Durou três meses a incursão de Bruno pelos três concelhos do distrito de Viana — Melgaço, Arcos de Valdevez e Ponte da Barca — em busca "de vestígios de uma sociedade e economia rural que se encontra em vias de extinção", mas que pode ainda ser encontrada nas aldeias de Castro Laboreiro, Peneda, Soajo, Lindoso, Ermida ou Germil. "O isolamento, o clima severo e a orografia formaram o carácter das pessoas da região", explicou Bruno Simões Castanheira em entrevista telefónica ao P3. O que se traduz nos hábitos das pessoas, "nas práticas de transumância, na vida com os animais, no cultivo dos campos, nos usos do espaço da casa e da rua". A população, reduzida e envelhecida, dedica-se ainda à agricultura de subsistência e à criação de animais; acorda com o nascer do sol e dedica o dia à lavoura. "As pessoas destas aldeias ainda cumprem rituais pagãos, místicos, que surgiram há muitos anos", descreve. "O culto da morte é muito presente; os cemitérios estão cheios, as aldeias e lugares estão vazios.
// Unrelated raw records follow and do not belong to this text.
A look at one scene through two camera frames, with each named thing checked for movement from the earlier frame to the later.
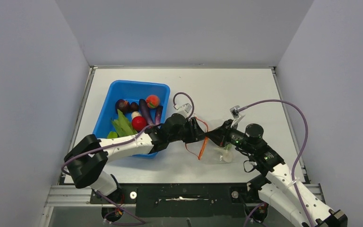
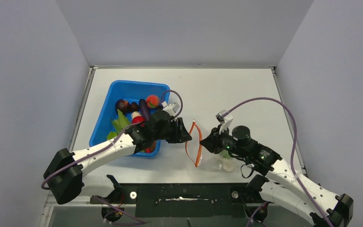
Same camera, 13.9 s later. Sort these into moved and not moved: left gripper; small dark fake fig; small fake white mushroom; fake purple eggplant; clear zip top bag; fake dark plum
Moved: left gripper; clear zip top bag
Not moved: fake dark plum; small dark fake fig; fake purple eggplant; small fake white mushroom
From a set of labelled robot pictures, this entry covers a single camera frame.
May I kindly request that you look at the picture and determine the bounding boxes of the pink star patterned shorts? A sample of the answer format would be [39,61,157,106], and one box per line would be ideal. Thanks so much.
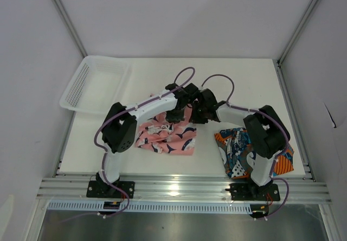
[135,105,197,156]

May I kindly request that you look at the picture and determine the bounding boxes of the blue orange patterned shorts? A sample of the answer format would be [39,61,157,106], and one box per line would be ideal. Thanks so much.
[214,126,295,180]

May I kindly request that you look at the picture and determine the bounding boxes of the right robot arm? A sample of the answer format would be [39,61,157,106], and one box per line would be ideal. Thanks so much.
[190,89,290,200]

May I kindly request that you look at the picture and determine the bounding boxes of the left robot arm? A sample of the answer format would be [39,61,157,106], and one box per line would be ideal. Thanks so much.
[95,83,200,198]

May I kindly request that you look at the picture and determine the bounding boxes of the white plastic basket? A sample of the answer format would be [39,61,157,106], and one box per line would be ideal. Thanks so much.
[59,55,131,115]

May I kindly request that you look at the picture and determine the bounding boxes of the right aluminium frame post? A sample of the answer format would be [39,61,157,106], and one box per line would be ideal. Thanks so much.
[276,0,337,68]

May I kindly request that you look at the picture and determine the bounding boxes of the aluminium frame post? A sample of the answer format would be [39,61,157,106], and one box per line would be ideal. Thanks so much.
[276,0,337,68]
[51,0,87,58]

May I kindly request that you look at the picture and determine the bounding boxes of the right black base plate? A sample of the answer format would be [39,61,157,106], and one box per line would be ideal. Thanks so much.
[225,180,280,201]

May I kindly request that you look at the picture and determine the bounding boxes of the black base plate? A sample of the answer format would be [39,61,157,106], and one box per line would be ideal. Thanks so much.
[225,180,280,201]
[86,180,135,199]

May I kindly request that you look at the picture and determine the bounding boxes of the white slotted cable duct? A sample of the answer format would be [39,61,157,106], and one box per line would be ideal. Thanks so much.
[47,200,252,214]

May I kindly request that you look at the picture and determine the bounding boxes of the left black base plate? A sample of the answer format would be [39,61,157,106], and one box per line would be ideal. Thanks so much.
[86,180,135,199]

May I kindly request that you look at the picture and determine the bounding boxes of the aluminium mounting rail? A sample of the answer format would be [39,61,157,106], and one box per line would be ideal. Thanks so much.
[36,175,332,204]

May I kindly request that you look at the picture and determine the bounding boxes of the left aluminium frame post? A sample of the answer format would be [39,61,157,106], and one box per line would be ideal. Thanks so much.
[51,0,87,58]

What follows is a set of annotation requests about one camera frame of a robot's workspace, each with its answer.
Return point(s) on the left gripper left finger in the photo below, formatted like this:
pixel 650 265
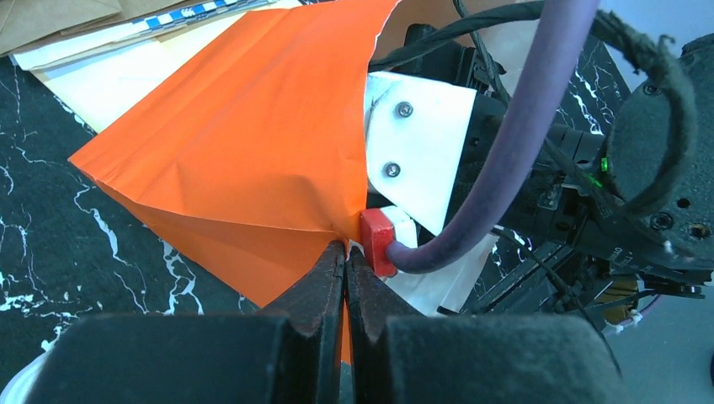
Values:
pixel 287 352

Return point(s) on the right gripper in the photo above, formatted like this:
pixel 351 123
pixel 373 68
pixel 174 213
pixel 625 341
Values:
pixel 540 191

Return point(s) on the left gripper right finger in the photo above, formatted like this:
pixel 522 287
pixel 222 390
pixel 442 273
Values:
pixel 402 356

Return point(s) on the orange paper bag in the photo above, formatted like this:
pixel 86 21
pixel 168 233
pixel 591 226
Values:
pixel 250 158

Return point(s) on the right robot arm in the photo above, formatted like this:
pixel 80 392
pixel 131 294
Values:
pixel 609 219

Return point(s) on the white cup lids stack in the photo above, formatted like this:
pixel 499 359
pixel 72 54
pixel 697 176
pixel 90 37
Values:
pixel 19 387

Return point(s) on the striped paper bag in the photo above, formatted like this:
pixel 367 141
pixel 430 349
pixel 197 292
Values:
pixel 99 76

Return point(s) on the brown kraft paper bag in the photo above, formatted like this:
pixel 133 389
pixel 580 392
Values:
pixel 25 22

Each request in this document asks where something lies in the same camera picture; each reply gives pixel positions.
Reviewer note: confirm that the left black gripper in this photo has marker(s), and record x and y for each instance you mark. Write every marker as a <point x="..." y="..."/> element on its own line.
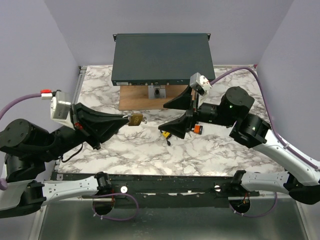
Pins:
<point x="97" y="126"/>

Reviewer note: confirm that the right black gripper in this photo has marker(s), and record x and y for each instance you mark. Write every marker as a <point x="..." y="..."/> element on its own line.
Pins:
<point x="178" y="127"/>

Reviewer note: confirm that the orange padlock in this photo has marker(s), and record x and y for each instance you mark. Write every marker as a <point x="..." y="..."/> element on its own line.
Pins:
<point x="198" y="129"/>

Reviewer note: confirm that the yellow padlock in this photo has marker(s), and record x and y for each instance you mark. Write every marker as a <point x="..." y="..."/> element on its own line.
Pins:
<point x="166" y="134"/>

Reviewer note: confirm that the brass padlock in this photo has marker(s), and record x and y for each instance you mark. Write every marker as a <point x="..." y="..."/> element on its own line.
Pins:
<point x="135" y="119"/>

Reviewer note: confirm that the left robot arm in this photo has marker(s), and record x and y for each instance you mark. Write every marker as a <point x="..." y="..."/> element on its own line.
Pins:
<point x="28" y="148"/>

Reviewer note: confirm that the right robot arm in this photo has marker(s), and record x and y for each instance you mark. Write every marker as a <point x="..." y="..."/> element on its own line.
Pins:
<point x="301" y="181"/>

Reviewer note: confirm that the wooden board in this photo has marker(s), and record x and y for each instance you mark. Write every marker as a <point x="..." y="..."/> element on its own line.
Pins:
<point x="135" y="98"/>

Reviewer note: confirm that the grey metal lock mount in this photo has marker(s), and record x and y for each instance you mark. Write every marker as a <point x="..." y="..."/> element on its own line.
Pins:
<point x="157" y="91"/>

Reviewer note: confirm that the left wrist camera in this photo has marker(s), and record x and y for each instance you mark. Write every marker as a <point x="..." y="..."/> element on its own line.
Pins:
<point x="60" y="107"/>

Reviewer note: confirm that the dark green network switch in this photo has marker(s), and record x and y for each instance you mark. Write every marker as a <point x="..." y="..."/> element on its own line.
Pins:
<point x="145" y="59"/>

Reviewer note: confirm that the black metal base rail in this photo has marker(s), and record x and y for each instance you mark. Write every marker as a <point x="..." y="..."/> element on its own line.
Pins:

Daqui a 20 ou 30 anos, aqueles espaços podem estar desertos. É importante registar o que resta desse modo de vida."

 

A exposição estará patente em Faro até dia 2 de Dezembro; dali seguirá para Lagoa, onde poderá ser vista entre o dia 5 de Dezembro e 16 de Janeiro de 2018. Bruno Simões Castanheira, residente em Milão, venceu o prémio de fotojornalismo Estação Imagem nos anos de 2013 e 2015 e foi premiado com a bolsa do mesmo concurso no ano seguinte. O seu percurso profissional é marcado pelo tema da crise económica, que procurou retratar nos países mais afectados por ela, tais como Portugal, Itália e Grécia.